-- SUPPLIED INFORMATION follows --
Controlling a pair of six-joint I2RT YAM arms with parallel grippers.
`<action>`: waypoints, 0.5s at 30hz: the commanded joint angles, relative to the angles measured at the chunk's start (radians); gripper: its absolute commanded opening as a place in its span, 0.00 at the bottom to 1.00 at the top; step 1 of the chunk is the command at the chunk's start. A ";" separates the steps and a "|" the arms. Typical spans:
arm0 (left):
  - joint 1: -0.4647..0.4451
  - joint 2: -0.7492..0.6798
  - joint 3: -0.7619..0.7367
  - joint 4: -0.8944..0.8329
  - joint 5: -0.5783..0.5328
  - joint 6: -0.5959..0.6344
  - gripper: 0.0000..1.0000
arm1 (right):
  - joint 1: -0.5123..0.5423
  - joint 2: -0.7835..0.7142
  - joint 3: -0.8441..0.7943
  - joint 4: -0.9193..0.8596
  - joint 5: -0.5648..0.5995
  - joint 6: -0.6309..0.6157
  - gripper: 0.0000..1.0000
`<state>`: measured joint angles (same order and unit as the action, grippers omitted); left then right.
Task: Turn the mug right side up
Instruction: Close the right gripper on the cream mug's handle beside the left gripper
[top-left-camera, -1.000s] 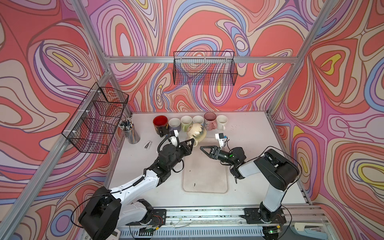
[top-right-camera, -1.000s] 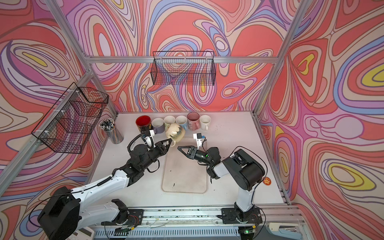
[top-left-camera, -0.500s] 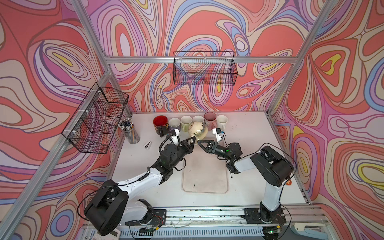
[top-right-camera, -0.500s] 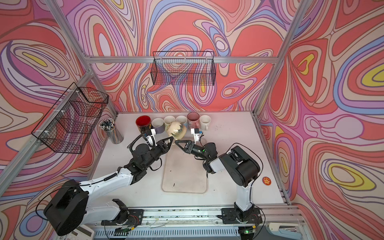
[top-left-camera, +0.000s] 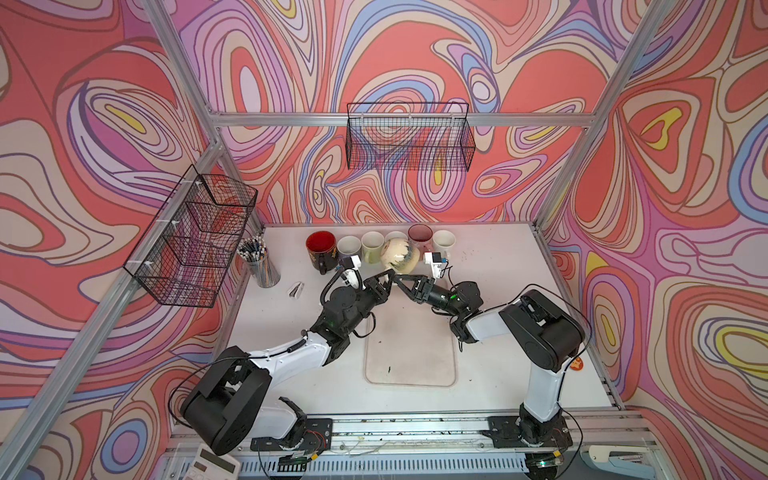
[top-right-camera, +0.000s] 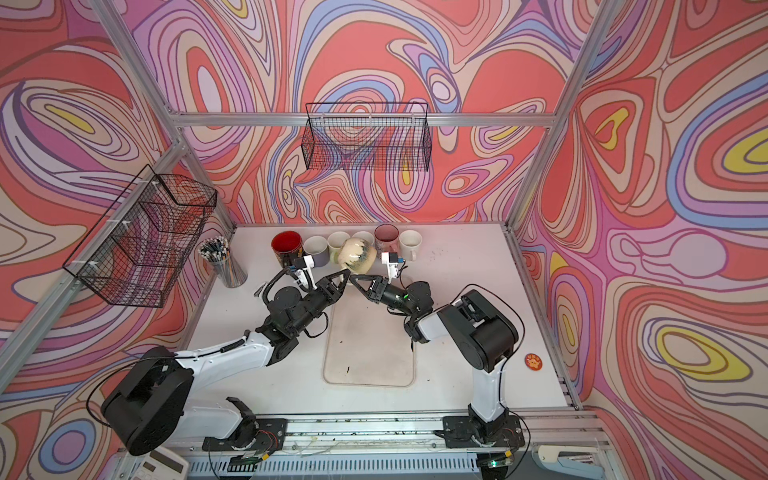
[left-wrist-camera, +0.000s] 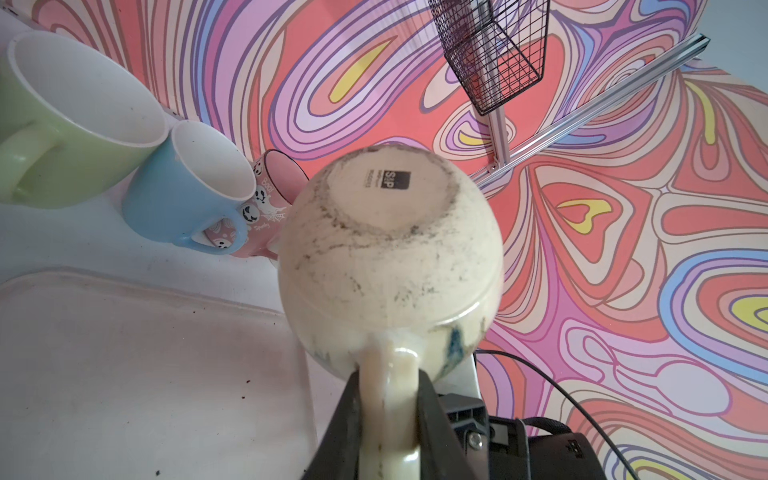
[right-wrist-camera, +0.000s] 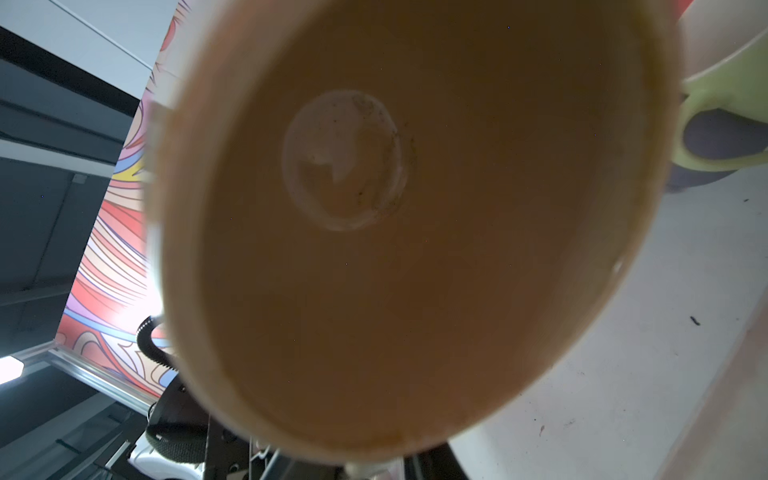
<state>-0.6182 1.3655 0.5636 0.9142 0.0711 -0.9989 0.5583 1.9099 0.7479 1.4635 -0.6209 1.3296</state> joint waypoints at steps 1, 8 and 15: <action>0.002 0.005 0.010 0.203 0.012 -0.045 0.00 | 0.009 0.012 0.026 0.028 -0.011 -0.050 0.14; 0.001 0.029 -0.014 0.245 0.018 -0.065 0.00 | 0.009 0.017 0.027 0.028 0.000 -0.052 0.00; 0.002 0.023 -0.033 0.240 0.014 -0.061 0.00 | 0.009 0.009 0.020 0.027 0.007 -0.054 0.00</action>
<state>-0.6136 1.4021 0.5316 1.0222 0.0696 -1.0264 0.5583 1.9099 0.7574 1.4475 -0.6147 1.3506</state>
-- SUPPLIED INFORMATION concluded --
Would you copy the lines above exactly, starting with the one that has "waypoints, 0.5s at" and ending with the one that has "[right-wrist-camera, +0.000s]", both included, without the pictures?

`<action>`: waypoints, 0.5s at 30hz: the commanded joint angles, relative to the angles measured at the chunk's start (radians); gripper: its absolute commanded opening as a place in its span, 0.00 at the bottom to 1.00 at the top; step 1 of the chunk is the command at the chunk's start. A ";" separates the steps and a "|" the arms. Typical spans:
arm0 (left):
  - joint 1: -0.4647..0.4451
  - joint 2: -0.7492..0.6798
  - joint 3: -0.7619..0.7367
  - joint 4: -0.8944..0.8329
  - joint 5: -0.5783..0.5328
  - joint 6: -0.5959..0.6344
  - gripper: 0.0000..1.0000
arm1 (right):
  - joint 1: -0.5123..0.5423
  - joint 2: -0.7835..0.7142
  - joint 3: -0.8441..0.7943
  - joint 4: -0.9193..0.8596
  - joint 5: -0.5648..0.5995
  - joint 6: -0.6309..0.6157
  - gripper: 0.0000..1.0000
`<state>`: measured joint angles (same order and unit as the action, grippers omitted); left then right.
Task: Turn the mug right side up
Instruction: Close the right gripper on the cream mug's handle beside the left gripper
[top-left-camera, -1.000s] 
[top-right-camera, -1.000s] 
[top-left-camera, -0.500s] 
[top-right-camera, -0.500s] 
[top-left-camera, +0.000s] 
[top-right-camera, +0.000s] 
[left-wrist-camera, +0.000s] 
[right-wrist-camera, +0.000s] 

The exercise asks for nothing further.